How many lines in the records below contain the word "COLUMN"? Give only the number.

##############################

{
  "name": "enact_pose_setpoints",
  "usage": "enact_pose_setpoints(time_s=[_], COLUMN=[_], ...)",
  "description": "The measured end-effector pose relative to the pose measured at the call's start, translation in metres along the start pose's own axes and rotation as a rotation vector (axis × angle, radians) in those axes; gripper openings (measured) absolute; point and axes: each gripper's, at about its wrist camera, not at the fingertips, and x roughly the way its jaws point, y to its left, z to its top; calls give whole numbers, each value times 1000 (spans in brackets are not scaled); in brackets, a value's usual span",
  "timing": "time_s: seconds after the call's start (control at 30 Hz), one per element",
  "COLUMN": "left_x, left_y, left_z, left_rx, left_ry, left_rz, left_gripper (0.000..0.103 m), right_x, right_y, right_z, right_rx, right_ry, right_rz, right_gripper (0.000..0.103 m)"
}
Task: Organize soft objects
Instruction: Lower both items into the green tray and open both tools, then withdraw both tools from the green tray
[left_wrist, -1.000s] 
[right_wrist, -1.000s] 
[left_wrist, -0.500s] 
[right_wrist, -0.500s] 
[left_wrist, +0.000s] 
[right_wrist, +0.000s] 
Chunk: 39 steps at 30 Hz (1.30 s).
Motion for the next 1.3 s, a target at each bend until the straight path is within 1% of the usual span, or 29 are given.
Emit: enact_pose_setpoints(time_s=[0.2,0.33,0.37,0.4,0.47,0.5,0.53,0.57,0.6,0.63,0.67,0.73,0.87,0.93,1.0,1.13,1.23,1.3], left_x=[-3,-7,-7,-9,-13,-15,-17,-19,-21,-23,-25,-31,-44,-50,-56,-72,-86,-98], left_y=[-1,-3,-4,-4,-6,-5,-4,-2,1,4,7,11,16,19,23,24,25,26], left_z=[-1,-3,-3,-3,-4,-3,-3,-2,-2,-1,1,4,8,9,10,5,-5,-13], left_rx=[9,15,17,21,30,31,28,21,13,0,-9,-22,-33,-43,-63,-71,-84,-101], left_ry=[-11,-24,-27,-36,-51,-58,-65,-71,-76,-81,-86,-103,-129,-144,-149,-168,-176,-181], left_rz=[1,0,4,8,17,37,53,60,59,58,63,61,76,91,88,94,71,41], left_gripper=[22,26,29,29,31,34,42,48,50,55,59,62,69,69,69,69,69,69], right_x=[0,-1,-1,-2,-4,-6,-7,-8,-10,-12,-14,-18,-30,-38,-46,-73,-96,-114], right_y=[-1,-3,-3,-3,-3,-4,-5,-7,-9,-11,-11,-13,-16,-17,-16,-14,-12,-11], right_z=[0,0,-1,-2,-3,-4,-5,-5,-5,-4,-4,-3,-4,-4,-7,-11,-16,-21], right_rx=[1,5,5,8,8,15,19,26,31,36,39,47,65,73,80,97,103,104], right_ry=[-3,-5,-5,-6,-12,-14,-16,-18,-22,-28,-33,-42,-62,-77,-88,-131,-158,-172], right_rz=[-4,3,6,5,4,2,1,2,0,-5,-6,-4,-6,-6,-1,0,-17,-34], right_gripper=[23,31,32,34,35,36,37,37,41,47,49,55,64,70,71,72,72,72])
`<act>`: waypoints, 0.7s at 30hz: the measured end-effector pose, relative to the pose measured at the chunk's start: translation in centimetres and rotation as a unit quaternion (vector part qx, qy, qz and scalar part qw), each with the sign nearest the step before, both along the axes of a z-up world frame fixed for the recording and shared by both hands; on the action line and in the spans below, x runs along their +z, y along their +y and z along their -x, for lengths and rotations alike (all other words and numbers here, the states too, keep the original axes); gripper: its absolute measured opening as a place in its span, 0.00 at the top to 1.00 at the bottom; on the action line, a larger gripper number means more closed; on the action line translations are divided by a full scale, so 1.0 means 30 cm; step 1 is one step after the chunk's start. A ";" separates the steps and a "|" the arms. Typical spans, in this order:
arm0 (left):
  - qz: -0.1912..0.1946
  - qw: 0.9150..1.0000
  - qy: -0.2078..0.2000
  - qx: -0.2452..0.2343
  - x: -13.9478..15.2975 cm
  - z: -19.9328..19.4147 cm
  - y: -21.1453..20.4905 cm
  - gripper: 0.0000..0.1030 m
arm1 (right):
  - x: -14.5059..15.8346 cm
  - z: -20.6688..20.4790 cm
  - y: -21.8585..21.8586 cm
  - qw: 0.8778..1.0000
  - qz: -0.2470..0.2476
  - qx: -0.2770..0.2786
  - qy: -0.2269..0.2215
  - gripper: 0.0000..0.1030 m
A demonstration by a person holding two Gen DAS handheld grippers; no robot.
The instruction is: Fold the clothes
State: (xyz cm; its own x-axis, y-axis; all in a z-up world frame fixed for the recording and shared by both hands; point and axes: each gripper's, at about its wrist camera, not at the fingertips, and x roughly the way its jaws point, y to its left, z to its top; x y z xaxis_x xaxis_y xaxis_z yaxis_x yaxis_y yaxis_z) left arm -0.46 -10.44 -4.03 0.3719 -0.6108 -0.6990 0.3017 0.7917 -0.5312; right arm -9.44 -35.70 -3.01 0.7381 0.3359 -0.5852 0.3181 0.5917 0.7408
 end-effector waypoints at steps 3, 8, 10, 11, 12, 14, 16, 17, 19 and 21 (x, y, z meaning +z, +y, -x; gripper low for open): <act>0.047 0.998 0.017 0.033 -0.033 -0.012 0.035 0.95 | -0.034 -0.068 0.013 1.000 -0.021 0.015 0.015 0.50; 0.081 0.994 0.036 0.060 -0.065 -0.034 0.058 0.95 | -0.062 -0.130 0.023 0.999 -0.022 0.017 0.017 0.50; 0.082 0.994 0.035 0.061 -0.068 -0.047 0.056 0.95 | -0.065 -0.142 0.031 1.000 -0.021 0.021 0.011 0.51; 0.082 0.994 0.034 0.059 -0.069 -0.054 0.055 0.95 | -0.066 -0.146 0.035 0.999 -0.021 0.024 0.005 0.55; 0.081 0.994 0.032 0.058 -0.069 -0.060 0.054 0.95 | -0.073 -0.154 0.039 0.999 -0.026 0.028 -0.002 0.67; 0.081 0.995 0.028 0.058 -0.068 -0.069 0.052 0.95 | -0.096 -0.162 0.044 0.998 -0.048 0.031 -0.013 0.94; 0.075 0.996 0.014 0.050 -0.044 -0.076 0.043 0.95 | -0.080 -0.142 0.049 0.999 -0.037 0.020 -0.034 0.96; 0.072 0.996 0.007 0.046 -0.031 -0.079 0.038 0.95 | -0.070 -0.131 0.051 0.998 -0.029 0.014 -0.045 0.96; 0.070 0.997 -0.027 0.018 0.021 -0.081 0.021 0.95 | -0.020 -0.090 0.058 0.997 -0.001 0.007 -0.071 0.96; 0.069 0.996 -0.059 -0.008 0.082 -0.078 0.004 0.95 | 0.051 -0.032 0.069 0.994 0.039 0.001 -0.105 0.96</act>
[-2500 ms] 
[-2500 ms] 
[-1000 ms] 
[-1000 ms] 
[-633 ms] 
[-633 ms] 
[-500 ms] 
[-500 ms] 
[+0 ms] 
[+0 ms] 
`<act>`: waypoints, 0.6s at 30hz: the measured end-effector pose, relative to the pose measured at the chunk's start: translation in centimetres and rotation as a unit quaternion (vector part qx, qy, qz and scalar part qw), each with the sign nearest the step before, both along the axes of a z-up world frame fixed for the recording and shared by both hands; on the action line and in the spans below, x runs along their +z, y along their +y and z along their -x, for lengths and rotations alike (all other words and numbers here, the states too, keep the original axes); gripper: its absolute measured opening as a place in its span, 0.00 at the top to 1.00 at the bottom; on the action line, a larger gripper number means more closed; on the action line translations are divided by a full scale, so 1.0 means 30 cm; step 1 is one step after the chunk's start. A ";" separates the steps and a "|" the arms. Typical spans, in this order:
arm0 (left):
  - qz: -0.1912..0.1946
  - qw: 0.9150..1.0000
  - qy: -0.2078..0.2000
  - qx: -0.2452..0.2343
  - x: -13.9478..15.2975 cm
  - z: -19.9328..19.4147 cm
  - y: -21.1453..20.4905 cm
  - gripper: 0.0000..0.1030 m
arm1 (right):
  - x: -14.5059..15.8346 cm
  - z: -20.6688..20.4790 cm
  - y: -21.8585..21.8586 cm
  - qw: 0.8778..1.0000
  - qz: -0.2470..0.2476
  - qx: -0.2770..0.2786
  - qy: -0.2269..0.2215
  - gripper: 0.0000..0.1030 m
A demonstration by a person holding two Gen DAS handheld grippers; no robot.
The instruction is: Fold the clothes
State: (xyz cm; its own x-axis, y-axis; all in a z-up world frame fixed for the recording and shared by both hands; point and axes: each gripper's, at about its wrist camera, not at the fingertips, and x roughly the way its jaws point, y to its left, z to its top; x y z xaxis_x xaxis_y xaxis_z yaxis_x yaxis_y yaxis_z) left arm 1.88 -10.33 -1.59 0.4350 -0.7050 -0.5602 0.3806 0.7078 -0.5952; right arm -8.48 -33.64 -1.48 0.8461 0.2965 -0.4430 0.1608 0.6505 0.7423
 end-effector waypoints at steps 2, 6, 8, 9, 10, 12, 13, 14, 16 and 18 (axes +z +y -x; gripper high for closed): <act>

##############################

■ Response to the exercise
2